A mathematical model that approximates the load-deformation relationship of single bolted connections in wood structures subjected to bending/tension loading is presented. The model accounts for connections which exhibit nonlinear load-deformation curves virtually from the start of loading.;The mathematical model uses the material properties and the connection dimensions as input, and can predict the general deformation pattern in both the elastic and the post-elastic range. The stress level at which the nonlinear behavior begins is determined from the values of stress at proportional limit entered as input to the program. The value of the observed stress at proportional limit in transverse compression under the connection's washer determined from a test is reduced to account for the difference between the area modeled and the actual area.

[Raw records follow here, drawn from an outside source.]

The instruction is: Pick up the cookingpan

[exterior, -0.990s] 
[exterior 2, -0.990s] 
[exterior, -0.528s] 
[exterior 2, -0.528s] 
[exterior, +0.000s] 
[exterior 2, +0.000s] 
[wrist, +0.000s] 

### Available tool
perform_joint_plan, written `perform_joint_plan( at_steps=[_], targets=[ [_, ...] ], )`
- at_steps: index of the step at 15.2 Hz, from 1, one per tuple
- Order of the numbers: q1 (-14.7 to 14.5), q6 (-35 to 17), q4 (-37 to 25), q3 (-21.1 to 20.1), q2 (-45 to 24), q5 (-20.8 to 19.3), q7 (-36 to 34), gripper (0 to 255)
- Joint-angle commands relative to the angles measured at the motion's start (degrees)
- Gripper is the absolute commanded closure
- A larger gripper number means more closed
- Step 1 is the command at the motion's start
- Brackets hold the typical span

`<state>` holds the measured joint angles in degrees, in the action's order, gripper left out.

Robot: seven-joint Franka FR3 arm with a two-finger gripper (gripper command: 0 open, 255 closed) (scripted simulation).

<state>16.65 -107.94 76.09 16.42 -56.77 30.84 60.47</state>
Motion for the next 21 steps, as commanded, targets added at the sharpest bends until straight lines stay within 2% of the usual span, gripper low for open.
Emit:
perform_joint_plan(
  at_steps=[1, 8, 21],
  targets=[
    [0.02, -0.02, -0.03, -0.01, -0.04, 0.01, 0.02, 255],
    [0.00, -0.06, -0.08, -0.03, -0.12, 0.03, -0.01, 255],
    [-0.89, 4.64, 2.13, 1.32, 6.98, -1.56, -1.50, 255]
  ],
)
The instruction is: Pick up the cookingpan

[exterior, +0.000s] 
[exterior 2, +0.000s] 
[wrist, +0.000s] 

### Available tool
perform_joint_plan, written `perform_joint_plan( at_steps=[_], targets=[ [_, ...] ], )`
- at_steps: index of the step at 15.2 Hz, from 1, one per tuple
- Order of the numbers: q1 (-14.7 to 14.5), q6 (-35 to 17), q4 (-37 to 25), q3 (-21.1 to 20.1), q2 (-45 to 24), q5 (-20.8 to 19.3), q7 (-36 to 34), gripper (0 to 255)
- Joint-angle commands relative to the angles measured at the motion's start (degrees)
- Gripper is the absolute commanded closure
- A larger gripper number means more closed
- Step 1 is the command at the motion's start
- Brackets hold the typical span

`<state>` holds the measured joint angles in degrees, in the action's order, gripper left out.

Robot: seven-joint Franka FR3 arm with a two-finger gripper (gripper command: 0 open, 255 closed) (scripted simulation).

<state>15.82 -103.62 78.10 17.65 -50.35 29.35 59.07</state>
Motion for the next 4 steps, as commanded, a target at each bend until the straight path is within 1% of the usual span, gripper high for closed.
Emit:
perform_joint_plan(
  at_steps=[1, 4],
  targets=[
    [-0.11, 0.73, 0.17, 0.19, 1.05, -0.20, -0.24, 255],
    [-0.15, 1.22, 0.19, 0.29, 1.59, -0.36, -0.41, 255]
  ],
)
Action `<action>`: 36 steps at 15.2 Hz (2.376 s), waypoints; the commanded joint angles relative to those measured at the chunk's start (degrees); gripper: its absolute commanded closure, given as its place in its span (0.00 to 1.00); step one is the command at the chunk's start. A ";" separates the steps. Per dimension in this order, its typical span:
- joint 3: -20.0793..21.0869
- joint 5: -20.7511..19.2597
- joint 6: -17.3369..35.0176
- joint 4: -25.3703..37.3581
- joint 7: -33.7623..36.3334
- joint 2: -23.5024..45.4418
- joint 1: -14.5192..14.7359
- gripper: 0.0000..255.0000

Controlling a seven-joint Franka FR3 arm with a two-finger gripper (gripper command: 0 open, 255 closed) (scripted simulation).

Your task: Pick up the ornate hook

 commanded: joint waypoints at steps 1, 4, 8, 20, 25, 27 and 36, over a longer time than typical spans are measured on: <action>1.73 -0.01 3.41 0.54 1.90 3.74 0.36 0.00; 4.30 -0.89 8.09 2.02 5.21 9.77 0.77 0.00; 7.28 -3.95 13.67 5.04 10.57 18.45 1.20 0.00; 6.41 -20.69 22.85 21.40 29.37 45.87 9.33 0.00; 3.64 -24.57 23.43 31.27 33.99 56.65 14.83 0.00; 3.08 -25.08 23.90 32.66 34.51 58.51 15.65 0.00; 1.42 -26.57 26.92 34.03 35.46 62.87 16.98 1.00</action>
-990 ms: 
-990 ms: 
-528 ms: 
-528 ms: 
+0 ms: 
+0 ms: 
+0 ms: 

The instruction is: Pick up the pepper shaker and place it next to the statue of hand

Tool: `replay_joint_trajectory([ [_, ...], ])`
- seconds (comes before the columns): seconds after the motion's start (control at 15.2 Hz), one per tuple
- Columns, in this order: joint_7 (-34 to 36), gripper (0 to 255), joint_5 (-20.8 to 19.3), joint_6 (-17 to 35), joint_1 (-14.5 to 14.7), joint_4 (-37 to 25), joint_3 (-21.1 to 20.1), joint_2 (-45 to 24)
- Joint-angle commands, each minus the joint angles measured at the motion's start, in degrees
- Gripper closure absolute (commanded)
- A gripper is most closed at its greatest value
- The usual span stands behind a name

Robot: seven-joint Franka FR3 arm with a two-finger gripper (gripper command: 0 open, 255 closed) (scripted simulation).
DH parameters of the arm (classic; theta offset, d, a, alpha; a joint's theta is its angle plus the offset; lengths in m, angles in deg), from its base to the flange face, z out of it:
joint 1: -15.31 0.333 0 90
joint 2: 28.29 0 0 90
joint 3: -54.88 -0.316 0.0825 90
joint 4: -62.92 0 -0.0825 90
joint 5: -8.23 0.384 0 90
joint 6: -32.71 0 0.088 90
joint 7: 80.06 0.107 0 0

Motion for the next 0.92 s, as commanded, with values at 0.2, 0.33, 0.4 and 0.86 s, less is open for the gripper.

The stiffness reduction factor that allows for the transition from elastic to inelastic behavior in the wood member also reflects this difference. Allowance is made for initial bolt prestress.;Since the model requires extensive computational efforts, because it is iterative, computations are performed on the CYBER 205 supercomputer. A series of experiments is made to determine the accuracy of the model and it is determined that the prediction capability of the model is generally good. The normalized error with respect to the mean deflection is less than 15% throughout the greater part of the loading range in the majority of cases.;Two wood species are included in the experimental phase of this study: a softwood (lodgepole pine) and a hardwood (hard maple). The wood members are assumed attached to a fixed rigid steel support plate. Analyses of this connection model are made using a plane-stress, two-dimensional orthotropic finite element model. Six-node, linear strain triangular elements are used to represent the structure. An incremental-iterative secant stiffness approach is employed to trace the nonlinear behavior. The principal response investigated is the load versus deformation at the tip of the wood member up to a predetermined deformation level.